Theft, disappearance, and destruction of money and securities coverage – Form C

  • Insurance Services Office, Inc. (ISO), crime form (CR 00 04) that insures against loss by theft, disappearance, or destruction of the insured’s money and securities inside the insured’s premises (or insured’s bank’s premises) as well as outside the insured’s premises while in the custody of a messenger.

Third-party Claims

  • Liability claims brought by persons allegedly injured or harmed by the insured. The insured is the first party, the insurer is the second party, and the claimant is the third party.
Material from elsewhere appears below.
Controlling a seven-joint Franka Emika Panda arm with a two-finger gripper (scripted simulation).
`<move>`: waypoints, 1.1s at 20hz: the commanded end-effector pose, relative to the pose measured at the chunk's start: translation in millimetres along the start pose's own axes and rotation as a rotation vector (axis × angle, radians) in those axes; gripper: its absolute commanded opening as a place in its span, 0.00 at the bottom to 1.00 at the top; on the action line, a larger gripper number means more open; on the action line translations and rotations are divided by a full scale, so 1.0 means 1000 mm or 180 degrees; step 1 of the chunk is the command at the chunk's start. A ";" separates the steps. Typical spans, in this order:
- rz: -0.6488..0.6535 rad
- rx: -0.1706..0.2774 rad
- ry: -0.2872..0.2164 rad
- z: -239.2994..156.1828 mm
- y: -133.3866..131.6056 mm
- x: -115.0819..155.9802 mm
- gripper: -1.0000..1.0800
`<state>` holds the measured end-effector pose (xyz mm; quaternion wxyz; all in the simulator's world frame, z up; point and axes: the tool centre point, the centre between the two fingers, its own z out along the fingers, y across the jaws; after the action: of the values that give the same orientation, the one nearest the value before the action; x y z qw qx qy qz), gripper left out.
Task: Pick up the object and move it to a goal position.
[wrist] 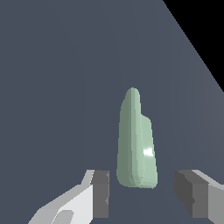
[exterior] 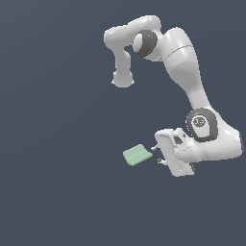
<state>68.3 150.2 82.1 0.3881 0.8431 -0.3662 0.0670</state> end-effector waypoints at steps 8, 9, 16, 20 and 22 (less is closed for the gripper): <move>0.0233 -0.0101 0.0023 0.006 0.002 0.002 0.62; 0.0232 -0.0100 0.0026 0.006 0.002 0.002 0.62; 0.0266 -0.0135 -0.0043 0.019 0.001 0.003 0.62; 0.0262 -0.0132 -0.0035 0.018 0.001 0.003 0.62; 0.0262 -0.0132 -0.0035 0.020 0.001 0.003 0.62</move>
<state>66.5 134.3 71.1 0.4004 0.8194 -0.4040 0.0706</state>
Third-party Liability Coverage

  • In general, any type of insurance covering the legal liability of one party to another party. For example, commercial general, business auto, and errors and omissions (E&O) liability policies all provide third-party liability coverage. In the context of employment practices liability (EPL) insurance, a so-called third-party liability coverage option is sometimes available to address claims made by nonemployees (e.g., customers, vendors, clients) against the insured company that arise from acts committed by employees. Most often, third-party claims allege some form of either discrimination or harassment. The majority of EPL policies do not explicitly cover third-party claims, although most insurers will provide such coverage by endorsement.

Third-party Risk

  • The risk of losses to third parties, usually insured under casualty or liability insurance.

Third-party-over Action

  • A type of action in which an injured employee, after collecting workers compensation benefits from the employer, sues a third party for contributing to the employee’s injury. Then, because of some type of contractual relationship between the third party and the employer, the liability is passed back to the employer by prior agreement. Additionally, there are instances in which the third party can circumvent the exclusive remedy doctrine of workers compensation and enjoin the employer in the action.
  • Depending on the nature and allegations of the action, coverage may be afforded under the contractual liability section of the employer’s commercial liability policy or the employers liability section of the employer’s workers compensation policy.

Time Element Insurance

  • A property insurance term referring to coverage for loss resulting from the inability to put damaged property to its normal use. This type of coverage is called “time element” insurance because the amount of loss depends on how long it takes to repair or replace the damaged property.
  • The best-known types of time element insurance are business interruption and extra expense coverage.

Time Element Loss

  • Claim for loss resulting from inability to use a property.
  • Examples are business interruption, extra expense, rental income, etc

Tort

  • A civil or private wrong giving rise to legal liability.

Tort Threshold

  • In auto no-fault insurance, the measure of the minimum injury severity which, once reached, allows the insured to sue for noneconomic damages.
  • The two types of tort thresholds are:
  • verbal (expressed in definitions of the seriousness of the injury) and
  • monetary (expressed as dollars of medical costs incurred).

Tortfeasor

  • A party accused of committing a tort; customarily, the defendant in a liability lawsuit.

Total Disability

  • As defined in a disability income policy, determines the liability of the insurer. Definitions vary from policy to policy, with some being very restrictive and some being very broad. The most broad disability income policies define this term as the inability to perform the functions of one’s occupation.
  • Policies that are more restrictive define it to be the inability to perform the duties of any gainful occupation.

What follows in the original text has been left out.